Like their generals and politicians, the American people learned from the trauma of Vietnam. One of the lessons with which we still are struggling to come to terms is our lingering sense of bad conscience over the way in which men and women who served in Southeast Asia were treated.

Many of us who opposed the war now believe that the peace movement made a fundamental mistake when it failed to distinguish sufficiently between the government’s policy and those who were sent under orders to execute it. Many of those who approved the war also feel that, once the war was over, America all but abandoned the men and women who had fought it. According to a poll released this week, only a quarter of Americans consider Vietnam to have been a “just war.”

It is no accident that the Vietnam War Memorial is the most visited of all federal monuments. And its shadow extends all the way to the Persian Gulf.
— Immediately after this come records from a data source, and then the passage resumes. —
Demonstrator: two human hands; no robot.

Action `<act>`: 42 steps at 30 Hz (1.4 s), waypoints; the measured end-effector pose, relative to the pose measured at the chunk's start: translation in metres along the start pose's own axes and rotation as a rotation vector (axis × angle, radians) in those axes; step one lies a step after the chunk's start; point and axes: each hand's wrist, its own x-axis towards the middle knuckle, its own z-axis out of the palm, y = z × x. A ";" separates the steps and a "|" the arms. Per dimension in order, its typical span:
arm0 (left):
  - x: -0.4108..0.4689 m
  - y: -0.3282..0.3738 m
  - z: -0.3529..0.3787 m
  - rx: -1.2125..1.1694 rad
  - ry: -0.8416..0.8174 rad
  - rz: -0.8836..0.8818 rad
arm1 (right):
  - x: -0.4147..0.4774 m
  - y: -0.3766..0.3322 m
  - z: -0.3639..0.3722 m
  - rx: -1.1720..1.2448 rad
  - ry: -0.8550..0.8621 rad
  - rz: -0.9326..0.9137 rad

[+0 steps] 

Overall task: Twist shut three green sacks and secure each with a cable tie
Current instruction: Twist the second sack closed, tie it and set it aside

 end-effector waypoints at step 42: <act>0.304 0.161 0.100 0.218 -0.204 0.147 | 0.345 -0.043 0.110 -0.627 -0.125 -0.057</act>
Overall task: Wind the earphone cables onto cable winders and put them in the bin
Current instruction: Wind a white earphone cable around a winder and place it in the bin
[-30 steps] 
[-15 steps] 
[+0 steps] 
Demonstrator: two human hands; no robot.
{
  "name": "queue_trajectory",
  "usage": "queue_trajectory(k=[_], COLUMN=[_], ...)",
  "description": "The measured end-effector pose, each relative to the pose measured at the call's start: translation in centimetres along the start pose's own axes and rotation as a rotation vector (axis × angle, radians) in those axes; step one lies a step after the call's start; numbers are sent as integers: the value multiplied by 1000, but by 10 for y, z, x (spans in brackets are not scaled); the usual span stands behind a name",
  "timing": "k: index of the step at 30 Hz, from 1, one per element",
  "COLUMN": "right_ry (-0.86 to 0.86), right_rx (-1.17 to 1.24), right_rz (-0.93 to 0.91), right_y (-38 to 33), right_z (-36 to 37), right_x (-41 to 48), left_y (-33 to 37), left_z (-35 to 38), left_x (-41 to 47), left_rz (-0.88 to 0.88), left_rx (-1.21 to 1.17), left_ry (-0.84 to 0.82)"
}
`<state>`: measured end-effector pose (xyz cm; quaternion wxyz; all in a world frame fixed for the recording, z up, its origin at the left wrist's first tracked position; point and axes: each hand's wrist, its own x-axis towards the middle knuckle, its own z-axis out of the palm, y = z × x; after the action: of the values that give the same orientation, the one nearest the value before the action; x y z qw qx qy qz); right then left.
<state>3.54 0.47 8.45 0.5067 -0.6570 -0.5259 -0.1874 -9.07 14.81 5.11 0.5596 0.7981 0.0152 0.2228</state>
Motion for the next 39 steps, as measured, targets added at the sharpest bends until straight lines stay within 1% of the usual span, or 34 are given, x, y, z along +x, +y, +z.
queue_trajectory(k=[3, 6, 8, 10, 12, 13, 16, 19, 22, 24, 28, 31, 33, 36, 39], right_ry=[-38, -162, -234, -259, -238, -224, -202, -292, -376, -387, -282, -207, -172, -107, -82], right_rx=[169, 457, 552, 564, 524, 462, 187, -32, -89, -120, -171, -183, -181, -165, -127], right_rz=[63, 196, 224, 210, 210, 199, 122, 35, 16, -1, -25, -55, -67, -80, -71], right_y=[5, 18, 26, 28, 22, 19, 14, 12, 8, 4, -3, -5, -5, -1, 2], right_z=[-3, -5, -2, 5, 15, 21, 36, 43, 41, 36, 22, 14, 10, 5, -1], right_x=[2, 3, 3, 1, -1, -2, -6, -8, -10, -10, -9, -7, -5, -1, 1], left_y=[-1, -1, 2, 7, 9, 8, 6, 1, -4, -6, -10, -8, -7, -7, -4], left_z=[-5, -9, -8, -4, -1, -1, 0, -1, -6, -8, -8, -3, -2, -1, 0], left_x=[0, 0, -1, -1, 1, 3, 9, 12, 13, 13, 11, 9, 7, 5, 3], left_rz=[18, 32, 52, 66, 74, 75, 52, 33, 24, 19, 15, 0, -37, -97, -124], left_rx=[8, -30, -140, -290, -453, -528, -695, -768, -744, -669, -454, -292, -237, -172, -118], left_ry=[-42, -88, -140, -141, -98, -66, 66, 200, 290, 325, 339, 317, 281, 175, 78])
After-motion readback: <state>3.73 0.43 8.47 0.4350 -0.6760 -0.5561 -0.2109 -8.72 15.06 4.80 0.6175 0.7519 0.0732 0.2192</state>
“The last time I went to Washington, I visited the Vietnam memorial and I had tears in my eyes,” Markoff says. “The people who were killed and wounded in Vietnam were treated like lepers.

Advertisement

“I think people are afraid to say they’re against the Gulf War because they’re afraid that will be translated into ‘We’re not supporting our troops.’ I think that if there were no American troops in the Persian Gulf, and we were using all drone planes and no American lives were at stake, the same people would say, ‘What the hell are we doing there?’ I think Americans are very concerned about supporting the people in the Gulf and not doing to our vets today what was done to the Vietnam vets.

“I think there are lot of people who want to feel America is strong, who want to back the the President and our people in the Gulf. . . . There’s a lot of ambivalence on both sides. I have found that people have views, but so far they’re visceral rather than analytical. There’s not much passion on either side.

“The only thing I think there is true unity on is to back the people on the front lines, with which I happen to agree.”

Beilenson, who says he remains “proud” of his vote against the use of force in the Gulf, agrees that such memories “temper one’s expressions about the war. . . . It’s not so much the pressure one feels from other people, as it is simply being an American and wanting us to do well and, most especially, of not wanting to see American men and women who have been sent to the Gulf hurt or killed.”

This sentiment, Beilenson argues, is supported by another, less selfless attitude. “Along with everything else we’ve done over the past 10 years or so, there seems to be no cost to us. We’re not being asked to pay for this war by raising our taxes. We’re not being asked to accept a draft. We’re not being asked to pay an energy tax. Most of us are not being asked to suffer any inconvenience. You see it all from a great distance on television and it seems to be cost-free, which makes it easy to support.”

It is this fact that most animates Dunne’s reaction to the war, which is unsurprising in a writer whose finest work turns on that point of discrepancy between what people believe and what they do.

Advertisement

“It seems to me to be patriotism on the cheap, war without cost.” Dunne says. “I had a friend who is one of American journalism’s elite. He is a ‘reluctant’ jingo--one who thinks it’s a dirty job, but that someone has to do it. On the war’s eve, I asked him, ‘Does that someone include your son?’ And he said to me without even pausing for breath, ‘Are you crazy?’

“There you have it: This is a war that is crazy for the sons and daughters of the entitled, but not so crazy for the sons and daughters of the unentitled.

“Besides this question of class, there is an element here of ‘Get the wog.’ I think that race covers every single facet of American political life and to claim it’s not a factor in this war with Iraq is to stick your head in the sand.”

Perhaps--and particularly after this week’s tragic civilian deaths in Baghdad--that is the lesson America will be called upon to take from this war.

For all its dark eloquence, the Vietnam Memorial recites only America’s part of the Southeast Asian tragedy. Perhaps when we inscribe the memory of this war in stone, a place will be found not only for those Kuwaitis who were Saddam Hussein’s innocent victims, but also for the names of those thousands of Iraqi innocents whose deaths otherwise will be recalled only as “collateral damage.”